Congress has the ability to enact legislation and the states have the ability to constitutionally challenge such. Arguably, I do not think anyone would want to challenge the CARES Act. So, I want to pick up our story on 24 August 2020. At that point-in-time, the legal rights of landlords and mortgagors were restored when it came to the 4th and 14th Amendment. Landlords were, if unrestrained by municipal, county and state officials, allowed to file evictions and foreclosures — at least in principal. On 04 September 2020, though, those rights were, yet again, seized and such seizure occurred without Due Process or Equal Protection Under Law. It was arguably the first time since the Revolutionary War that the government could seize assets without Due Process, Equal Protection, or compensation — many may remember the quartering of soldiers in colonial homes.
There are arguments, on both sides of the aisle, to be made. On the one hand, allowing a pandemic to spread, unrestricted, makes little sense. To this point, early on, COVID was unknown and not scientifically understood. By the middle of August, though, it appears that the scientific community knew what they were dealing with. The true concerns were never so much about protecting people, but were, rather, more about protecting the fragile health care infrastructure. The 1.9 hospital beds per 1,000 people was woefully inadequate and when compared to places like Argentina, for example whom had 5 hospital beds per 1,000 or the Ukraine whom had 7.5 per 1,000, the reality began to boil down to saving face by not admitting the US was in worse shape than most third world countries. On the other side of the coin lay those whom felt that cratering the economy on the shoulders of Main Street was a price too high to pay and I agree with them.

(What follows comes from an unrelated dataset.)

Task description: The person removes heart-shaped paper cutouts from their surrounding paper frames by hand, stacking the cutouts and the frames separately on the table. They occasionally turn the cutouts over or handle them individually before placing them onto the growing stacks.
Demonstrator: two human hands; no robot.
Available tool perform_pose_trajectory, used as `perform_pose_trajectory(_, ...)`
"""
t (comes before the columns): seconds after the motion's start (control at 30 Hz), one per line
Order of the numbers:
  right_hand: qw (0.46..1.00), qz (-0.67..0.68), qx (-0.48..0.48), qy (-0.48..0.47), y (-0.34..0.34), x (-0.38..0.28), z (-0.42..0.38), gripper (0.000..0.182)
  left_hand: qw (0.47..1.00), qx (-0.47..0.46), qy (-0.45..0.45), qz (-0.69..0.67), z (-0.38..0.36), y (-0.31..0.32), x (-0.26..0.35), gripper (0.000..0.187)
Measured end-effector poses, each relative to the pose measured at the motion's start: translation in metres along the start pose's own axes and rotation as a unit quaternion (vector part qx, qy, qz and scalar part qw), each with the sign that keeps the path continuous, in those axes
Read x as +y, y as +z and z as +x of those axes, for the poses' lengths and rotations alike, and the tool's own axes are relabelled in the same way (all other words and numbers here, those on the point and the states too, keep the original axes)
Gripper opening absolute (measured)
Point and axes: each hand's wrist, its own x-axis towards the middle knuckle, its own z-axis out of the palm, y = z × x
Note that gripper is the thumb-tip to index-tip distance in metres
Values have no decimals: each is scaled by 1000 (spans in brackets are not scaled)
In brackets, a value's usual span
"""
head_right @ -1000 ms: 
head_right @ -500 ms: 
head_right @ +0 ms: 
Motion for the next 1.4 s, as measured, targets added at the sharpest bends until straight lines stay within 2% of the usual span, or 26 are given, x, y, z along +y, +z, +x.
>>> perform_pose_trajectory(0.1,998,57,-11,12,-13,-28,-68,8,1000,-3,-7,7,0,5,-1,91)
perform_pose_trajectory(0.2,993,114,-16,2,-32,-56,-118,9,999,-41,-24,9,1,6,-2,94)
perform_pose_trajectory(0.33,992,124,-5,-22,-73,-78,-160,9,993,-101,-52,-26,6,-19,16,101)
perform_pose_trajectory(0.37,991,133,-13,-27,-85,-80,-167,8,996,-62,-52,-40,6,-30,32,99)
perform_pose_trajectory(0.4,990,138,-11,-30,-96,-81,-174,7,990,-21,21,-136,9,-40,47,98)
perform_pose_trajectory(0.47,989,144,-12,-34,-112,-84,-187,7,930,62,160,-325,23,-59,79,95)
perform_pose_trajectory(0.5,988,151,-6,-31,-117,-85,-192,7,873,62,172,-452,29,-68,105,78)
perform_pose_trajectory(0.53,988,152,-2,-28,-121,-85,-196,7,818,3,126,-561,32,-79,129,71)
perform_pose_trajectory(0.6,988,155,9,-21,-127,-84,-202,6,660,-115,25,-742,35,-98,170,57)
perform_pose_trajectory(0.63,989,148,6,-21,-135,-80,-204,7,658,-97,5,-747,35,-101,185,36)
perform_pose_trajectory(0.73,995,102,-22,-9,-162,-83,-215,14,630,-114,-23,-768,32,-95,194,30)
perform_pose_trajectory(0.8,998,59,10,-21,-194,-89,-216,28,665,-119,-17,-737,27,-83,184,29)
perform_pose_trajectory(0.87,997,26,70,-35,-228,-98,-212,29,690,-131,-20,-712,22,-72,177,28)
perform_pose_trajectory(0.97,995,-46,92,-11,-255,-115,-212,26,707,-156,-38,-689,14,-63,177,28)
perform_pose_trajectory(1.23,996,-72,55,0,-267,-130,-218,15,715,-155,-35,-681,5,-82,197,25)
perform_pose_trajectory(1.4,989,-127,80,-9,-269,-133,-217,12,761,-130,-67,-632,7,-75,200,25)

In fact, it is obvious that the Biden Administration has finally realized that it is in a proverbial world of shit. This morning, the CFPB released their proposed rule change to Regulation X. Many of you will remember Regulation X from the 2008 Crisis wherein the Emergency Economic Stabilization Act — Dodd Frank legislation — was passed. In this nod from the CFPB the Beltway is admitting, outright, that the one off CDC Moratorium extensions have run their course and the federal judiciary is growing tired of extending carte blanche to the pundits whom would ever increase the ability of Washington to meddle in state affairs. Granted, small servicers are not required to abide by Regulation X; however, they are, as the name implies, small. Even more concerning, though, is the simple and salient fact that the Mortgage Field Services Industry will not be able to stay afloat for another eight months. Grass cut pricing is now at $30 per acre, three dollar inspections the norm, and if you are stupid enough to go for that pricing, you are up to 60 days out attempting to get paid.